DATASET RECORDS ▸

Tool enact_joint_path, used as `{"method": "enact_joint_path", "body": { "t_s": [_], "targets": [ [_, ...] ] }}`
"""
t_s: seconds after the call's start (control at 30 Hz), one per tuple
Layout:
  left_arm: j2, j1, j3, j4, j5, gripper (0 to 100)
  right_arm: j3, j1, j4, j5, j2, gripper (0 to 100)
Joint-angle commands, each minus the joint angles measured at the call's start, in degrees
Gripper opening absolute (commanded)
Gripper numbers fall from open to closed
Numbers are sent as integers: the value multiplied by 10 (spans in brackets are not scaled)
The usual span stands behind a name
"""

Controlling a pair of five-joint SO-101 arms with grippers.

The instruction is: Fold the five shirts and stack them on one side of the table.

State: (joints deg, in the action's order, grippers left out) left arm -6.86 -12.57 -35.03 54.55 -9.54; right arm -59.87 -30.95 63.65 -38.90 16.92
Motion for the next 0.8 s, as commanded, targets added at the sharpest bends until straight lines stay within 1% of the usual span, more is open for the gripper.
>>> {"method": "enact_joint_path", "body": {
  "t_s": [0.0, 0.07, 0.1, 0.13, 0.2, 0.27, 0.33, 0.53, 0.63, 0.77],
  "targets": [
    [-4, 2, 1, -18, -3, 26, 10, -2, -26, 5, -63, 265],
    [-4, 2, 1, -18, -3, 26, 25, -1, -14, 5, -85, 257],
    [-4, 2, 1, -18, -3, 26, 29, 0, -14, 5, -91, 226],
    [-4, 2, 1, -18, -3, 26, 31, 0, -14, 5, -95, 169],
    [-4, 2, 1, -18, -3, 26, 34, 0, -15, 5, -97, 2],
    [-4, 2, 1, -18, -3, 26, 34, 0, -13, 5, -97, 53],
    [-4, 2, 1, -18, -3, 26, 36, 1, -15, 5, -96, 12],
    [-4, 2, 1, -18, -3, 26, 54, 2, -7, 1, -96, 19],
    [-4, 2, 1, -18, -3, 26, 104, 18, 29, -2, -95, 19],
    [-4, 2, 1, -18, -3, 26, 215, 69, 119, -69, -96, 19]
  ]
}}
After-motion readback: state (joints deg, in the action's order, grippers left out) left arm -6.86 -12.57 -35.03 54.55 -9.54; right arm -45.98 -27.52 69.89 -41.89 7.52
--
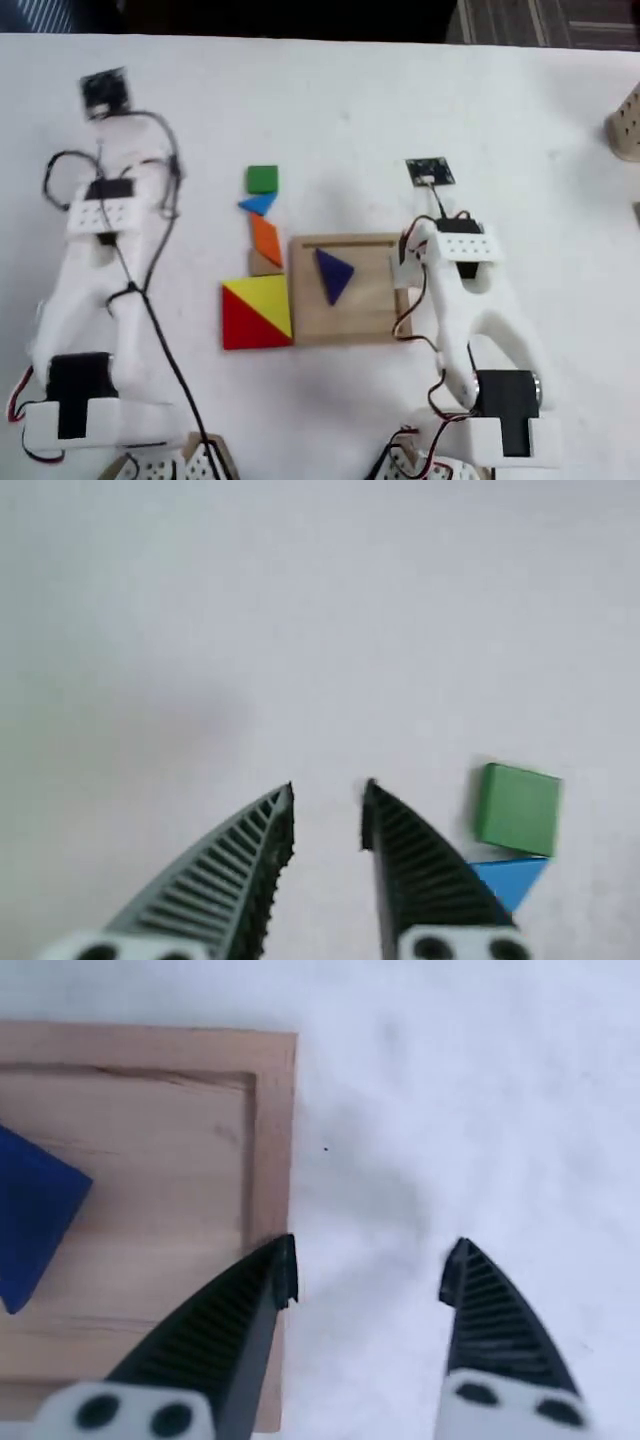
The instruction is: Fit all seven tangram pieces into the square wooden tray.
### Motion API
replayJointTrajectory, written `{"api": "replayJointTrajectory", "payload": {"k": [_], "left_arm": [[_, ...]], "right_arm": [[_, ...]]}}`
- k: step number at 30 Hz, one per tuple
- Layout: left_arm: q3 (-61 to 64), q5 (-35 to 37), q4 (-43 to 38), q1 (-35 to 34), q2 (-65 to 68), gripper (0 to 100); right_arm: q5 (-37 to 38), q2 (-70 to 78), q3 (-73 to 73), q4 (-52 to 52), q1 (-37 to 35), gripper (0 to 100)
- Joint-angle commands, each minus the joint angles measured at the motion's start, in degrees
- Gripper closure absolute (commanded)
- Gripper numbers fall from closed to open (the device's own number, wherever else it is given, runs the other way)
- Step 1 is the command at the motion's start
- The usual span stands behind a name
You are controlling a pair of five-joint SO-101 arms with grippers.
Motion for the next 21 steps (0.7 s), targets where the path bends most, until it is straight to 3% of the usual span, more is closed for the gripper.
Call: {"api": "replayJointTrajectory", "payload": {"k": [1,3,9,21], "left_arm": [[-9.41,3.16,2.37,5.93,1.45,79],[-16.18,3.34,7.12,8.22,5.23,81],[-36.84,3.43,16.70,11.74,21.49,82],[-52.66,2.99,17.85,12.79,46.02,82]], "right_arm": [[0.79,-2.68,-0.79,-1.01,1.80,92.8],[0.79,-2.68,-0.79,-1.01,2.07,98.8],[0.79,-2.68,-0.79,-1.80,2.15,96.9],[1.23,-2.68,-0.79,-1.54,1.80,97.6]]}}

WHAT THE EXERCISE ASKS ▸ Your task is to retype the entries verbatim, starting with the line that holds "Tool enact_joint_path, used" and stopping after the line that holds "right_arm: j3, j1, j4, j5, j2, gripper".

SOLUTION TO THIS PROBLEM ▸
Tool enact_joint_path, used as `{"method": "enact_joint_path", "body": { "t_s": [_], "targets": [ [_, ...] ] }}`
"""
t_s: seconds after the call's start (control at 30 Hz), one per tuple
Layout:
  left_arm: j2, j1, j3, j4, j5, gripper (0 to 100)
  right_arm: j3, j1, j4, j5, j2, gripper (0 to 100)

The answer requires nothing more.